In those early days, he raced whenever a car deal brought enough cash to fund the next event, but soon realised how restrictive this was. Temporarily retiring in the mid-sixties, he and his brother spent the next few years building up the business to a point where he could afford to plan a season, not to mention take a crew to help. “I’d been doing it all solo, driving for miles, unloading, racing, then loading up and driving home to start work on Monday.” Having launched the current business in 1969, he restarted racing in 1970, following the Formula Ford route with an ex-Scheckter Merlyn; then into aubmans with a Matlock. Amongst the Midlands enthusiasts he mixed with were Willie Green and Anthony Bamford, who gave Sytner the chance to drive some of the JCB historic machines.

He soon bought his own classic, an Aston Martin DB3S, but there were few suitable races for it until he and journalist Tony Dron hatched a fifties series for the many such sportscars which had nowhere to run. This began a new avenue which expanded when Willie Green retired from his all-conquering role in historic racing and Sytner took over the JCB drives. Nowadays he is most likely to be seen hurling the D-type or GTO Ferrari round Silverstone in a gigantic tussle with Gary Pearson or Robert Brooks.

By 1975, his racing had become intense, running two Mattocks in Clubmans and Formula Libre as well as the JCB Birdcage Maserati and Lightweight E: “It was fever pitch. I must have done 50 races, sometimes at two different meetings in a day, sprinting between them in a Porsche Carrera.” In the next few years he also raced in FF2000 and Sports 2000, winning a variety of titles he can scarcely list (“That’s just history. I don’t keep records”), though it did include Silverstone Driver of the Year.

But if the personal trophies don’t seem tremendously important to Sytner, the British Saloon Car Championship is.
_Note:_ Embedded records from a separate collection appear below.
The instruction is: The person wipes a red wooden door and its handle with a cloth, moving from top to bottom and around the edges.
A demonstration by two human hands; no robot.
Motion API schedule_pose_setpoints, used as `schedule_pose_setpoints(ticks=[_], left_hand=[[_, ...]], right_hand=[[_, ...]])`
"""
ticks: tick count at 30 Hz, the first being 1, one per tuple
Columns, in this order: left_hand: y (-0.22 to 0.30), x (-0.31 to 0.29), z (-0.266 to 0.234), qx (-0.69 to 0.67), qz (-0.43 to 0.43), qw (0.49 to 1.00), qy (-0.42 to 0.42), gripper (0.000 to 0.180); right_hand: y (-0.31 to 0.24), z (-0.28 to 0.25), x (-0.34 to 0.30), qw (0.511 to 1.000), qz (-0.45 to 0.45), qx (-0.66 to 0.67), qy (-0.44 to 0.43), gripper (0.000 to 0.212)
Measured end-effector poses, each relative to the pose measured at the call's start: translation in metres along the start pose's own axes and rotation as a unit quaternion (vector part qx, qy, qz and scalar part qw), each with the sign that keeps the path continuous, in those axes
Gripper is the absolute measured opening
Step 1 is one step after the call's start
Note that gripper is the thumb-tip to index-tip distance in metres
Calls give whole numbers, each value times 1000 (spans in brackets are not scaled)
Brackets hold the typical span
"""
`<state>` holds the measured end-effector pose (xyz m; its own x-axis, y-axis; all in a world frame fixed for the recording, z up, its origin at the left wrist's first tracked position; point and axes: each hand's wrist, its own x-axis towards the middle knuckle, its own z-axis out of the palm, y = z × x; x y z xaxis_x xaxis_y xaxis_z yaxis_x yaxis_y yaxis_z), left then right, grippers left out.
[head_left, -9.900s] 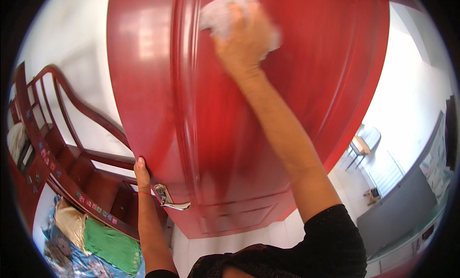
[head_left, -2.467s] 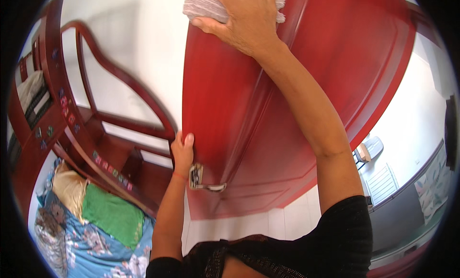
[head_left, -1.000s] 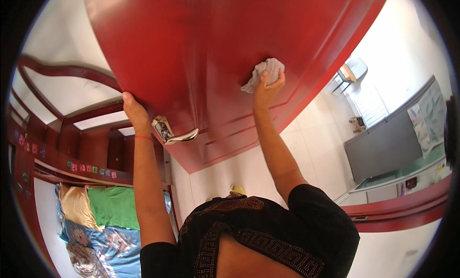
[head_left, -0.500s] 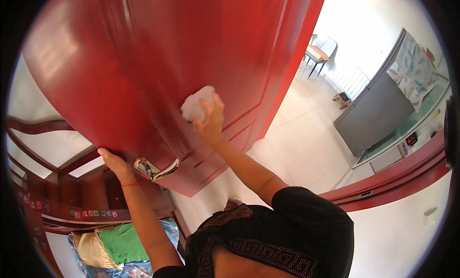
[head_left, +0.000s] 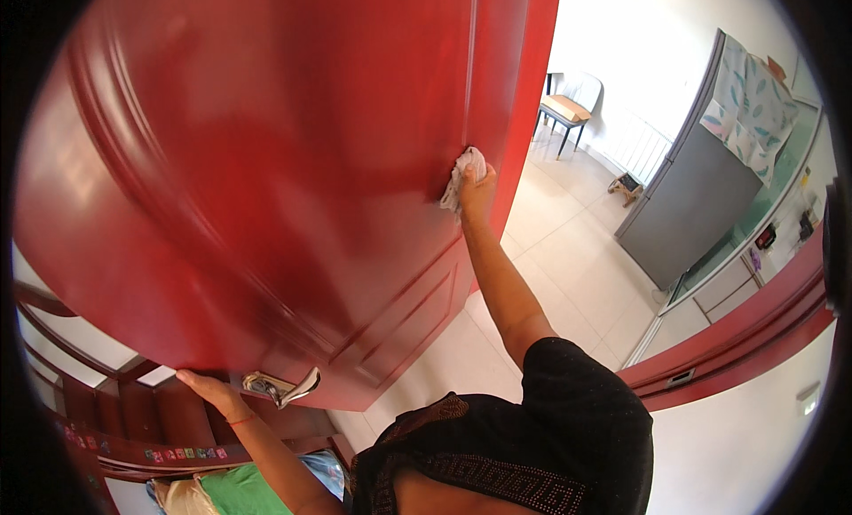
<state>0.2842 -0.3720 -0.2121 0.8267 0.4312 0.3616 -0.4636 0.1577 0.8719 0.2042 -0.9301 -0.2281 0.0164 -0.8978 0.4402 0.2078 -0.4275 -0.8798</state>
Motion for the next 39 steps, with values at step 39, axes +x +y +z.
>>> schedule_pose_setpoints(ticks=[39], left_hand=[[-8,15,6,20,46,993,103,73]], right_hand=[[-239,48,177,841,-535,-37,-70,60]])
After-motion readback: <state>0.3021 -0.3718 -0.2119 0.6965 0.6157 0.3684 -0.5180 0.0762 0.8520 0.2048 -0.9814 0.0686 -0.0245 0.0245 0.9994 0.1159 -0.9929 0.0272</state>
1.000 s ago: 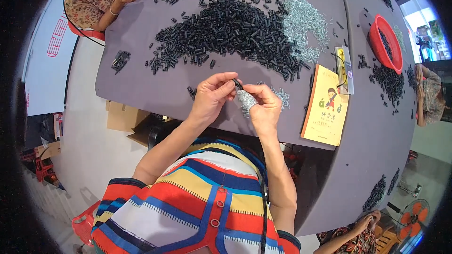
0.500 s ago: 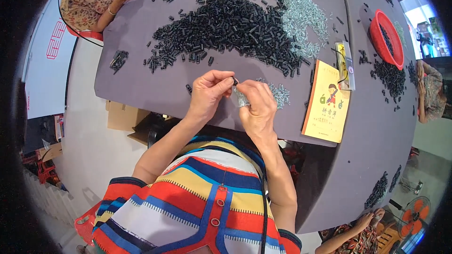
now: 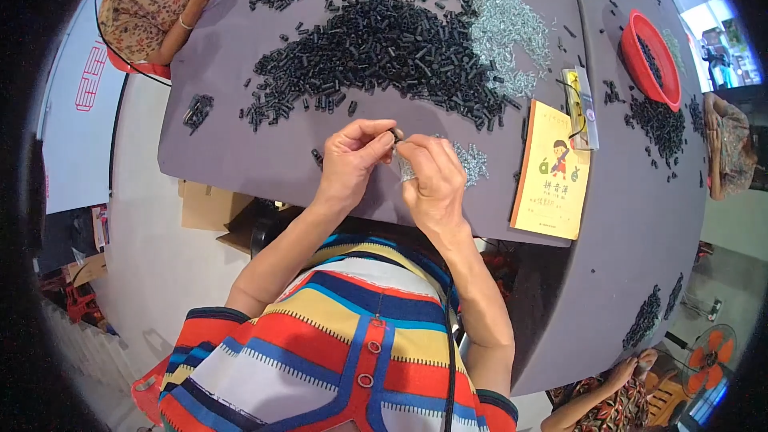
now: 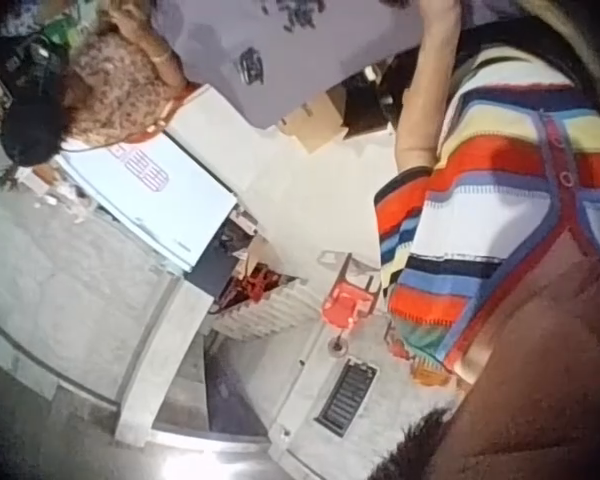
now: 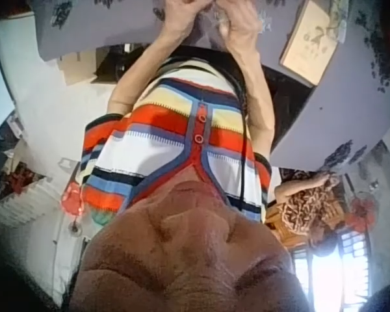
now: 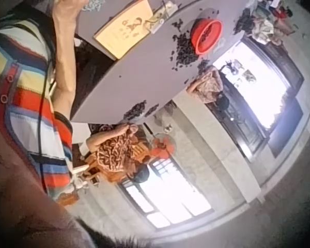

Beginning with the BMW County series, he decided he wanted this title, which offered both good racing and excellent promotion for his BMW-centred company. His team of GpA 635s finished runners-up in 1985, but it was the M3, run with Prodrive, which finally brought him the prize in 1988, as well as the 2-litre title in 1990. He ran a privateer M3 in 1991, but then decided, having achieved his goal, to retire from modern racing to expand the Sytner group to its current £200 million turnover.

Ironically, the long-established Sytner-BMW association came about by default. In 1969 the Sytner brothers had taken on an Alfa Romeo dealership, only to have it poached from them a year later. BMW then approached them, and they signed up, at a time when the Bavarian product was dearer and more specialised than the Italian one. The group now also handles Mercedes, Ferrari, Audi, VW and Lind-Rover, and is sole importer of Alpina-BMWs.

In contrast with his modesty over matters racing, he is unreservedly proud of the realisation of his business strategy since abandoning modem race series. And just as “racing improves the breed”, he feels the competitive urge on track has sharpened his business drive, too. He is also outspoken about the “financial engineers” who run many dealership groups, contrasting these with his staff of enthusiasts. For this year Sytner looks forward keenly to the Louis Vuitton historic series, where the rapid JCB D-type will meet some tough rivals, but he has no more championship goals. “You can’t be luckier than I’ve been. I’ve experienced all types of racing and achieved what I wanted, and now I can enjoy one branch without being upset if I don’t win.” We were talking immediately after the VSCC Silverstone opener, when a jump-start penalty saw the laurel-wreath removed from his D-type, and he was quite philosophical. “Well, that’s racing.”

Though the DB3S has gone, he still has a Frazer Nash Le Mans Replica, and relishes the chance to drive anything new and fast. “My morning priority is ‘what am I driving today?”‘ He is on the board of the BRDC, and as devoted to racing as ever, planning to run Bamford’s Testa Rossa at Monaco and the GTO at Coys. It is, he says, never a chore. “When I wake up on a race day I still get the same buzz I did when about to set off to Oulton Park to meet Frank Williams with the A40 all those years ago.”